Duncan laughed, the lines of strain disappearing from her face for a moment. Turcotte wrapped her hand inside of his own. “Speaking of which… ” He paused as her cell phone rang once more.

Duncan pulled it out of her pocket and flipped it open. “Duncan.”

She listened for a few seconds, then shut it, her face tight. “Duty calls,” she said to Turcotte. “The Secretary of Defense was just killed, apparently by a Guide.”

“Jesus,” Turcotte muttered. “Why?”

“The Mission killed the Secretary of Defense to keep the President from taking decisive action about Easter Island.”

“We’re getting it from both sides,” Turcotte said. “The Ones Who Wait and The Mission are trying to keep us from stopping them in their war.”

“I have to sit in on a conference call with the National Security Council, reference this new development and the Warfighter situation, and give them the good news about Stratzyda.”

“Always duty first.” Turcotte removed his hand from hers and stood.

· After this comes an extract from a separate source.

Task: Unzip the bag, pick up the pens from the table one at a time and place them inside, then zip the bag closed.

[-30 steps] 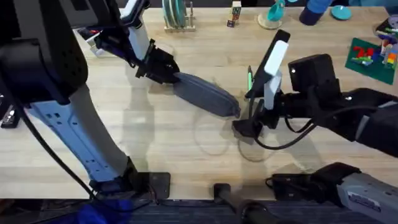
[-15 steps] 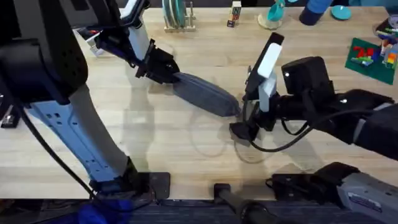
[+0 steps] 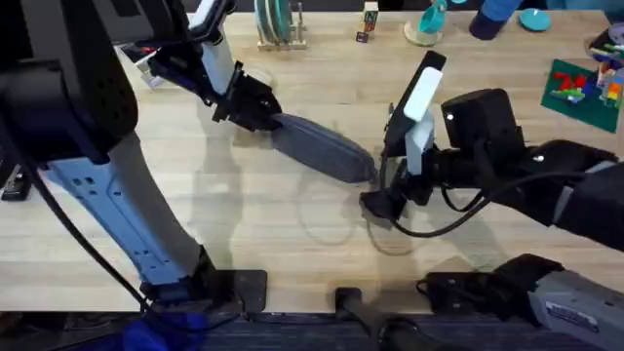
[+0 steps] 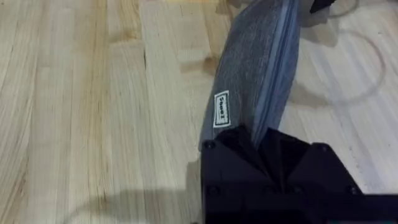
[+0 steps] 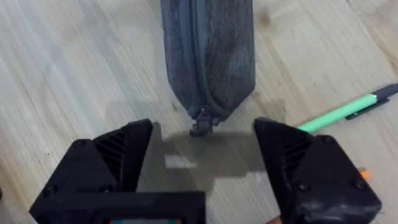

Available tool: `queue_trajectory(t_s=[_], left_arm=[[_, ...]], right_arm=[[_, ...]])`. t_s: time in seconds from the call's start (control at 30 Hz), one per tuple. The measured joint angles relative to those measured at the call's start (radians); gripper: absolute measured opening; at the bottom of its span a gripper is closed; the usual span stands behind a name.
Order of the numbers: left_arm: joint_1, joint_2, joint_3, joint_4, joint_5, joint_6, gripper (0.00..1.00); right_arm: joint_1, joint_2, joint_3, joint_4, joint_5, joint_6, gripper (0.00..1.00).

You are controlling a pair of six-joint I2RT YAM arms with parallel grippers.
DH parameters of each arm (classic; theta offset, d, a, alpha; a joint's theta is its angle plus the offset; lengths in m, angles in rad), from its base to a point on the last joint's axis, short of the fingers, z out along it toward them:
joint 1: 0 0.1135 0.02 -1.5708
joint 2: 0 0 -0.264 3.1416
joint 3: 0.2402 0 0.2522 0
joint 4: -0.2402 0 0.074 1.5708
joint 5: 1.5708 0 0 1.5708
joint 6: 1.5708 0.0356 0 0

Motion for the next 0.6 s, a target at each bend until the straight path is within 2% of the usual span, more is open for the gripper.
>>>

She tucked her briefcase under her arm and was all business once more. “You better go check out those Special Forces guys before you head to Russia. Get Major Quinn to give them a SATPhone, disseminate the number among those who were in this room, and direct the team leader to respond to any requests for assistance he receives. Also have Quinn dedicate a bouncer to the team for their transportation.”

”Roger that,” Turcotte acknowledged. As she turned for the door, his voice stopped her. “Lisa… ”

“Yes?”

“Be careful.”

“You too.”

Turcotte watched the door swing shut and took a moment to collect his thoughts, then exited the conference room. He took the elevator up to Hangar One. Of the nine bouncers, four were present. There was also a group of twelve soldiers in camouflage. Even from a hundred yards away, Turcotte knew they were Special Forces, even though they had black watch caps on instead of the traditional green beret. They gave off an air of confidence and competence that most Special Operations soldiers were cloaked in.

He walked up, and a man with the railroad tracks on his collar indicating he was a captain stepped forward. “Major Turcotte, I’m Billam. Colonel Mickell said I was to report to you and follow any orders you issued.”